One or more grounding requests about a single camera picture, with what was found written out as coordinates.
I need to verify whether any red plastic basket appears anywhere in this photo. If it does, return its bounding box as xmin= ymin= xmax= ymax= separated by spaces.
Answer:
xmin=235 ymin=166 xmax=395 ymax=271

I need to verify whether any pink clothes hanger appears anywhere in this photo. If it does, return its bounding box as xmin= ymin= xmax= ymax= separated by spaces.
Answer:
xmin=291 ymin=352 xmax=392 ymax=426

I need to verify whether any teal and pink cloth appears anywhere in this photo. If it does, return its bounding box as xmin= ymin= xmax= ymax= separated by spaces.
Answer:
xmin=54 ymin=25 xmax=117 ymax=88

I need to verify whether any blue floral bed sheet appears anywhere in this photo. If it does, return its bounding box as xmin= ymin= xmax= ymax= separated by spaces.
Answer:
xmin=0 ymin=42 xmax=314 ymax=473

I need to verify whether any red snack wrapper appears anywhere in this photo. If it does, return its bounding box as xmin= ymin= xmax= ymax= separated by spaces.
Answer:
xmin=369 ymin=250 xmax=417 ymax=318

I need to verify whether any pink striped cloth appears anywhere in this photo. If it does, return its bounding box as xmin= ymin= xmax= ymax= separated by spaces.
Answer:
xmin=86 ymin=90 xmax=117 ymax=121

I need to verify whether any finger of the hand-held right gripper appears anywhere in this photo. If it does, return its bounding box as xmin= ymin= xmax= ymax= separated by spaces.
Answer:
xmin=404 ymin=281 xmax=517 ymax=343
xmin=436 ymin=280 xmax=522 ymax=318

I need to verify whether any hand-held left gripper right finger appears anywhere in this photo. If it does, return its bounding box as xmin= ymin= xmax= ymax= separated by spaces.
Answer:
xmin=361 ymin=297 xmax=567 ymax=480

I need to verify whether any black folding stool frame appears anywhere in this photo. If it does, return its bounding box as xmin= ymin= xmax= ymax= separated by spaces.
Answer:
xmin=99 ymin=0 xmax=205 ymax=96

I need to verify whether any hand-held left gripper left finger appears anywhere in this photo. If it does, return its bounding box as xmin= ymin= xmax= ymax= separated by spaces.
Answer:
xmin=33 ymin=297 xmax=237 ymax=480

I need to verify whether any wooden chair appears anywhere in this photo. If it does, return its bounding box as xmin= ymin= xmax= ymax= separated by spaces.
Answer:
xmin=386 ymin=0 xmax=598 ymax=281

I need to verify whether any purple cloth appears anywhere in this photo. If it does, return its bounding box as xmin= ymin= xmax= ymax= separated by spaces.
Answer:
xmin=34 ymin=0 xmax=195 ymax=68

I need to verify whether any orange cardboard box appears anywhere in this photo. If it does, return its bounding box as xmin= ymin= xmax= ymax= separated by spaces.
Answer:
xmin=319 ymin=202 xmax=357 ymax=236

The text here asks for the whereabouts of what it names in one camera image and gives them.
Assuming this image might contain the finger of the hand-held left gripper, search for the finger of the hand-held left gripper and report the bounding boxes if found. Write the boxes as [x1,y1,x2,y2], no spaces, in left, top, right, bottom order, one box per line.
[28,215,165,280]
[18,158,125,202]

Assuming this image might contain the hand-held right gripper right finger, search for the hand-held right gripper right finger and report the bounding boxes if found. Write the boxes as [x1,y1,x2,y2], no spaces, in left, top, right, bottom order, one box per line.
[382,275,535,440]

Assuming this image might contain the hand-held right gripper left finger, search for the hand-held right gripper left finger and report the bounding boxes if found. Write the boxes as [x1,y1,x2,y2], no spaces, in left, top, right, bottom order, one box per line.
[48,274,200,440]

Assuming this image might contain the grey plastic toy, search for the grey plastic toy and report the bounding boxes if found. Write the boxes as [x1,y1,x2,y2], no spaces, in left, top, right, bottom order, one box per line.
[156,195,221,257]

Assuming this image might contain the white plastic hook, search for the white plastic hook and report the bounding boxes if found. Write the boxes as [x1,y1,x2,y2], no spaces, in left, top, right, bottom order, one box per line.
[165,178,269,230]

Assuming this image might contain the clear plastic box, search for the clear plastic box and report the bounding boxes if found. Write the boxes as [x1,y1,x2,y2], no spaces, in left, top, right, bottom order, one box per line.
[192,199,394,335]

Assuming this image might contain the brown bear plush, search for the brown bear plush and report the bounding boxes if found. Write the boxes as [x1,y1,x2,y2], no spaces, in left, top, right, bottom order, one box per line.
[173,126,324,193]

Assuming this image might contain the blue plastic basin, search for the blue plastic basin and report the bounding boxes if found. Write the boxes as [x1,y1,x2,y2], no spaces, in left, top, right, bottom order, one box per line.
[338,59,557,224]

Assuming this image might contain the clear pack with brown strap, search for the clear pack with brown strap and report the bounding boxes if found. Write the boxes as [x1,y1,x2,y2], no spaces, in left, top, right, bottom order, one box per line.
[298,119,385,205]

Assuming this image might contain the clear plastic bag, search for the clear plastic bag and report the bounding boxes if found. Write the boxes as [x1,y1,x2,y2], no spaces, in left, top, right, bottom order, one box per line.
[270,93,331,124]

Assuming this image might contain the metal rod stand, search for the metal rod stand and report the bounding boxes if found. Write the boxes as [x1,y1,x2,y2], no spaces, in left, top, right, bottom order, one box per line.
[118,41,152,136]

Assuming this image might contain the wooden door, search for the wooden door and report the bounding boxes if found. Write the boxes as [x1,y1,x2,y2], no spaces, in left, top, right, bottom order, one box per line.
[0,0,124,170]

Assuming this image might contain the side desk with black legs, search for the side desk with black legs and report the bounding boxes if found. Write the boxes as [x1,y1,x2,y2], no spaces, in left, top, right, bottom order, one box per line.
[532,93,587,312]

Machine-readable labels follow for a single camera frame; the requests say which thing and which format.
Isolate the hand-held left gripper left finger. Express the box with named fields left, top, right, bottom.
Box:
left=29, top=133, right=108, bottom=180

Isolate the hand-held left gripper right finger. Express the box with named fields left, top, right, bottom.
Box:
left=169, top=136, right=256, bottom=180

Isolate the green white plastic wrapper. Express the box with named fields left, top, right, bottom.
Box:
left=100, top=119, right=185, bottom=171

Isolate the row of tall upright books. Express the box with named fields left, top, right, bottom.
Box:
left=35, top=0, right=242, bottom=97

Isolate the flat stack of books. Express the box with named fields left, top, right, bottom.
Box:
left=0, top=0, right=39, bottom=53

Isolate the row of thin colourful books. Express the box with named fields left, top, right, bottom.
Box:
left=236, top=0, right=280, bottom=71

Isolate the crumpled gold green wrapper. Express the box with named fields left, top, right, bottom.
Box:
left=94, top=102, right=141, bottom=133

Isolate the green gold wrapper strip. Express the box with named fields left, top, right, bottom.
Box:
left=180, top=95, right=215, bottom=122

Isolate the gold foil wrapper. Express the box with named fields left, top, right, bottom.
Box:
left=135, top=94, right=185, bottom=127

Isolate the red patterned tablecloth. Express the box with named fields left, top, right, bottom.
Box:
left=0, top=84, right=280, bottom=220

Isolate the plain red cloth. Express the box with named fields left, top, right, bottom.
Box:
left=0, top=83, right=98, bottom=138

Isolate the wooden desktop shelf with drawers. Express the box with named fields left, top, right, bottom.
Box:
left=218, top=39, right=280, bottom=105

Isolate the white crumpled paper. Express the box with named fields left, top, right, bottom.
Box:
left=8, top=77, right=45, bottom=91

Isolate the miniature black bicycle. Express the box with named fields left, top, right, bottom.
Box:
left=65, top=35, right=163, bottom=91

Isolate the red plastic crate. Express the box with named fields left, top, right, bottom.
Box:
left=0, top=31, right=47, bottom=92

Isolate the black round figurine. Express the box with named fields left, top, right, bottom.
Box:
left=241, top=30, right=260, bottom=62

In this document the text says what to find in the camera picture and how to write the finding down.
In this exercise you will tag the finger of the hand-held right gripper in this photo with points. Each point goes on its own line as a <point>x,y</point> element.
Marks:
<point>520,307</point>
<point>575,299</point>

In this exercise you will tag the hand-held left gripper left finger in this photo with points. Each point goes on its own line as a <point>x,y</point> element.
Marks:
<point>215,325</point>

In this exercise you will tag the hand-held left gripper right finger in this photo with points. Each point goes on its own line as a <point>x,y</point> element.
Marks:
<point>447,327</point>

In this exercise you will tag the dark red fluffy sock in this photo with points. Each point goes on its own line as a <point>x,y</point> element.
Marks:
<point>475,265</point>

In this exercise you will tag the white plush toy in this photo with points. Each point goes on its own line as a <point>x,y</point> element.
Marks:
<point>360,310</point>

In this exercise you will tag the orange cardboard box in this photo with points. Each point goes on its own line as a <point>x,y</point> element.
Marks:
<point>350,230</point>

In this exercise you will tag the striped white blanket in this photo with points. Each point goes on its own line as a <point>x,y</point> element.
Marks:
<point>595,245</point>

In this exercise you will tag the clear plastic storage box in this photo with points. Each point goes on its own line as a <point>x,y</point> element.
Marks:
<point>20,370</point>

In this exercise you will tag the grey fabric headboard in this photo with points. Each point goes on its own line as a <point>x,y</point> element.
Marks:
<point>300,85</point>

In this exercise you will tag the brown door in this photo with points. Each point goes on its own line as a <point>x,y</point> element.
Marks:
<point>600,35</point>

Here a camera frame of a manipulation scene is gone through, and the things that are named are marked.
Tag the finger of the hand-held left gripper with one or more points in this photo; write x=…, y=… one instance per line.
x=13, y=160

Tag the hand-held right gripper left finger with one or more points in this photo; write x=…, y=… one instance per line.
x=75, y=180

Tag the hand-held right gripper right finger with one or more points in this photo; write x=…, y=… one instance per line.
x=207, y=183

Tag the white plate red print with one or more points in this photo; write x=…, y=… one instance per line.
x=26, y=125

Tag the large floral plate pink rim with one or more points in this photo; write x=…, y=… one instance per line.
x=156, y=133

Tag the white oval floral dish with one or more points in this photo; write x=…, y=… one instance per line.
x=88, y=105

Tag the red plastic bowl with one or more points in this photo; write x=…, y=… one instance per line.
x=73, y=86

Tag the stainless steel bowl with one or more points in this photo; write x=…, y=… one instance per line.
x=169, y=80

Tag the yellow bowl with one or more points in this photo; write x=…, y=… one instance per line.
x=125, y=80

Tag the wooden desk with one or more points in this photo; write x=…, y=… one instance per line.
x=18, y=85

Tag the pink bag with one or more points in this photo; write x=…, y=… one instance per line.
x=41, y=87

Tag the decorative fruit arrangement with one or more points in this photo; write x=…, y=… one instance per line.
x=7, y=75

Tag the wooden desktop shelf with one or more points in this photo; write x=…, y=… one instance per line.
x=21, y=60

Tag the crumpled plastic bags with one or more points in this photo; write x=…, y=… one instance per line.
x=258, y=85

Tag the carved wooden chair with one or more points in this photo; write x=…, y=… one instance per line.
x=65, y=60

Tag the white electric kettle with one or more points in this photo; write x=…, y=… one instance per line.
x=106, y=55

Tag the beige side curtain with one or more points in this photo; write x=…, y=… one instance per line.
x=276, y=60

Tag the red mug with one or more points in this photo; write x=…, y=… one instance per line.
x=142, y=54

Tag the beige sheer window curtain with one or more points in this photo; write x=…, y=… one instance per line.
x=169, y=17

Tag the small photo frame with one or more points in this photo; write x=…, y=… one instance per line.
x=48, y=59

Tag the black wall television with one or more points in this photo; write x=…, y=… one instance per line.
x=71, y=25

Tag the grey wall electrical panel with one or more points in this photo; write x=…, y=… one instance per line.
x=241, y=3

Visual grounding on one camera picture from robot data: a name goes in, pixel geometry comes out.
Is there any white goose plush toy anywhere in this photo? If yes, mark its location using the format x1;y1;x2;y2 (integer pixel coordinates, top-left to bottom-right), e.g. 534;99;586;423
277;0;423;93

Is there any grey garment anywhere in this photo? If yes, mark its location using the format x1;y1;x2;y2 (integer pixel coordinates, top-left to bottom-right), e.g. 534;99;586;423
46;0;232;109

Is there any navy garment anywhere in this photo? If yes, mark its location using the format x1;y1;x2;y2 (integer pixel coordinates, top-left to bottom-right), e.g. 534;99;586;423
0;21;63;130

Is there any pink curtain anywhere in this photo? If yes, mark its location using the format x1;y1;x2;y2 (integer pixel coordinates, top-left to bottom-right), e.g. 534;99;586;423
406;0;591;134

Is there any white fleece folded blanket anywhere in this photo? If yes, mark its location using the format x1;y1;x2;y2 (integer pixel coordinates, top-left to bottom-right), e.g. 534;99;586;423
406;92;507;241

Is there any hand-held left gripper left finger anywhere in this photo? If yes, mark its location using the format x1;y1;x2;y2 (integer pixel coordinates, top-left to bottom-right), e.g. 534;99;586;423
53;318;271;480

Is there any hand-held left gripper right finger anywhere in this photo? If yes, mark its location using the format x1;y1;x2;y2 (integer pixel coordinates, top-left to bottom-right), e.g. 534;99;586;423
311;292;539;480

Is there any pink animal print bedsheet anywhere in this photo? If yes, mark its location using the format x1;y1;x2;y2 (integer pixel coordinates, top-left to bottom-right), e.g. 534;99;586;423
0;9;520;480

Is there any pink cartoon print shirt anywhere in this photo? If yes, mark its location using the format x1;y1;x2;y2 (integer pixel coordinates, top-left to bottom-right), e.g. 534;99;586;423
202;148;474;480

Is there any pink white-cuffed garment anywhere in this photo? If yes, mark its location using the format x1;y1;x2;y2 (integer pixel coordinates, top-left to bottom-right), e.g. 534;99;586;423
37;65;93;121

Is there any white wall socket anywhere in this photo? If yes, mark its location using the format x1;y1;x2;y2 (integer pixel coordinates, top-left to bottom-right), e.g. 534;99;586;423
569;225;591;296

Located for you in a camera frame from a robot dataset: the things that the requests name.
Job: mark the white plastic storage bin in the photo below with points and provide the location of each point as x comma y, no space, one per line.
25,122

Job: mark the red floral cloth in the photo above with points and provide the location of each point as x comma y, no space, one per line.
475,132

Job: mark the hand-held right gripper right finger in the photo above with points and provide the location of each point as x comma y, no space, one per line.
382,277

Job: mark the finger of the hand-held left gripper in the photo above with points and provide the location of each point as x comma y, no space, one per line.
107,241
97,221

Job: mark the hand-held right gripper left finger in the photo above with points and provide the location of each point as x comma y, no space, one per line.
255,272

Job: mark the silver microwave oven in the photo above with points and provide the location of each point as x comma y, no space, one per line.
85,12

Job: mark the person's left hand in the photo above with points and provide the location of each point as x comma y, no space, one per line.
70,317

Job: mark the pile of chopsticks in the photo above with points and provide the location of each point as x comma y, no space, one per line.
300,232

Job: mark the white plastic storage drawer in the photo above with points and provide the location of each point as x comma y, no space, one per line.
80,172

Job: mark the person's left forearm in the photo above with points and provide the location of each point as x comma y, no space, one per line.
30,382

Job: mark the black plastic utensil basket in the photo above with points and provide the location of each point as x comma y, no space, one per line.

□ □ □ □

Instructions for the task -
Find the word "requests" in the data and show each line that holds it.

Task answer -
One or more grounding requests about a single camera picture, with what was found written out as coordinates.
Machine-readable labels follow for a single camera frame; the requests say which thing and which format.
Located for you in a camera frame from a robot dataset: the things that the requests name.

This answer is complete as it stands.